Problem details — Which lines in the records below contain the word "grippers"? Copy each one out.
(Data for processing begins)
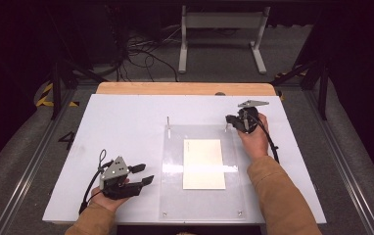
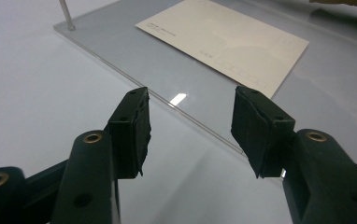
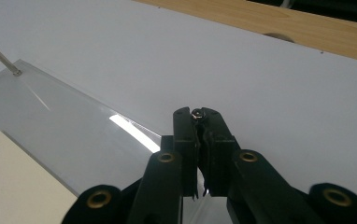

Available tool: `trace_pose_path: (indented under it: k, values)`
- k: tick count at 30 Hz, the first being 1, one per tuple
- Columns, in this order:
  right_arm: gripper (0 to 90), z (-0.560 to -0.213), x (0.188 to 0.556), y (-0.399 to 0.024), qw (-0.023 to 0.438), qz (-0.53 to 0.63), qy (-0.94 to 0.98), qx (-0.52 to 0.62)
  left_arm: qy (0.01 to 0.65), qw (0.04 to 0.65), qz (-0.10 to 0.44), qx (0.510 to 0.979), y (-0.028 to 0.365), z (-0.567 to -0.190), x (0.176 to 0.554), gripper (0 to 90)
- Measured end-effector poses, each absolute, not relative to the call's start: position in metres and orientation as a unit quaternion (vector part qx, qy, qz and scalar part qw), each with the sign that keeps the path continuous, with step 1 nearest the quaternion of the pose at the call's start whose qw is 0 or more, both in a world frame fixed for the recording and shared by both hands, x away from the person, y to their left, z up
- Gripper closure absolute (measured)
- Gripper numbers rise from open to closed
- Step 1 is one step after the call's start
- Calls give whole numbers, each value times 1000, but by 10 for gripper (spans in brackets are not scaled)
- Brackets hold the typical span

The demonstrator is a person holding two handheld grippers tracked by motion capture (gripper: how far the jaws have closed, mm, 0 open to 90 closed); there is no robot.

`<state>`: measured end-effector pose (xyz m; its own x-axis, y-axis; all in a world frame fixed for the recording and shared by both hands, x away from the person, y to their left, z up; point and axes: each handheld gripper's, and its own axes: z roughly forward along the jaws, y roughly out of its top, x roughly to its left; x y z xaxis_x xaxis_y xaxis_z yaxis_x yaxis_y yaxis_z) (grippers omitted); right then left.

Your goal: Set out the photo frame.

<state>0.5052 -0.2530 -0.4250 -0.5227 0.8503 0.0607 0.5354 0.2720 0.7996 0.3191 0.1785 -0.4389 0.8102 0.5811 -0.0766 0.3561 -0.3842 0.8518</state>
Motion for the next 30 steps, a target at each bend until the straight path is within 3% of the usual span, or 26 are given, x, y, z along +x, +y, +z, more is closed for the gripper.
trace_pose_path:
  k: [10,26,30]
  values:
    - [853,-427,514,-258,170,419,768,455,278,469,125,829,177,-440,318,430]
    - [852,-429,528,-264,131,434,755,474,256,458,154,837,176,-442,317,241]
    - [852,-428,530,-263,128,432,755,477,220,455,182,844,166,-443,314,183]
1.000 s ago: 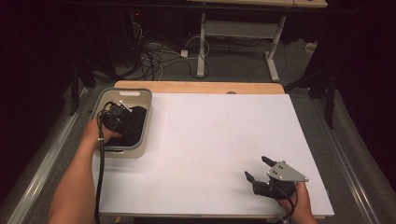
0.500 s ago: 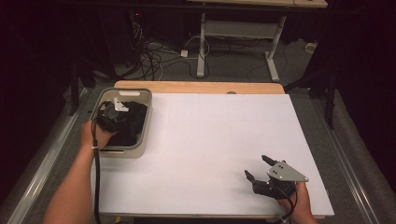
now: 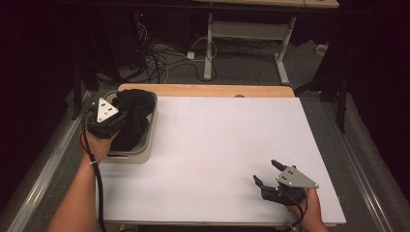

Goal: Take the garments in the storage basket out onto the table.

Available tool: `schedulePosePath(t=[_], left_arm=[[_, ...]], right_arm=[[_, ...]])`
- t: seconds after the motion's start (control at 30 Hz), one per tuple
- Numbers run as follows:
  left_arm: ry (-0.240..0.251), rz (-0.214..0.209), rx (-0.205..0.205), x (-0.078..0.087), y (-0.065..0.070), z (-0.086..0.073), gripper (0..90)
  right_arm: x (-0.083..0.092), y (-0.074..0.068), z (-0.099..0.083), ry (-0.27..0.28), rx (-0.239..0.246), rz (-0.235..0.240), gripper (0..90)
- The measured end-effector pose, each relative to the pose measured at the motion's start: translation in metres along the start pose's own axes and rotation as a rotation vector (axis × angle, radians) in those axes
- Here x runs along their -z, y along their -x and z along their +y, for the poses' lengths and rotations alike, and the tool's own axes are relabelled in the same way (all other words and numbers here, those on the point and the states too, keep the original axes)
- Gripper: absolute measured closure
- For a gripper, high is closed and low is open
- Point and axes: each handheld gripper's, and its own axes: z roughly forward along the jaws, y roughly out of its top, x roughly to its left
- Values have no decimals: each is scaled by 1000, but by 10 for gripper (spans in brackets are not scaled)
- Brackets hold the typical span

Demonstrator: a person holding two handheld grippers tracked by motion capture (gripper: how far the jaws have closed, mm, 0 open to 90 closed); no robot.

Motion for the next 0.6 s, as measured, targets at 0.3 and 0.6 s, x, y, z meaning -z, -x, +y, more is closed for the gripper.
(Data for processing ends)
Response to this exercise —
The demonstrator is a person holding two handheld grippers tracked by motion capture (gripper: how far the jaws have closed, mm, 0 open to 90 closed); there is no robot.
`<state>`: measured end-effector pose (xyz m; its own x-axis, y-axis; all in a world frame fixed for the recording and shared by both hands, x away from the person, y to their left, z up; point and axes: each handheld gripper's, and its own axes: z roughly forward along the jaws, y roughly out of its top, x roughly to its left; x y z xaxis_x xaxis_y xaxis_z yaxis_x yaxis_y yaxis_z) (grippers omitted); right then left.
Demonstrator: a person holding two handheld grippers tracked by motion capture (gripper: how far the jaws have closed, mm, 0 open to 90 closed); no robot.

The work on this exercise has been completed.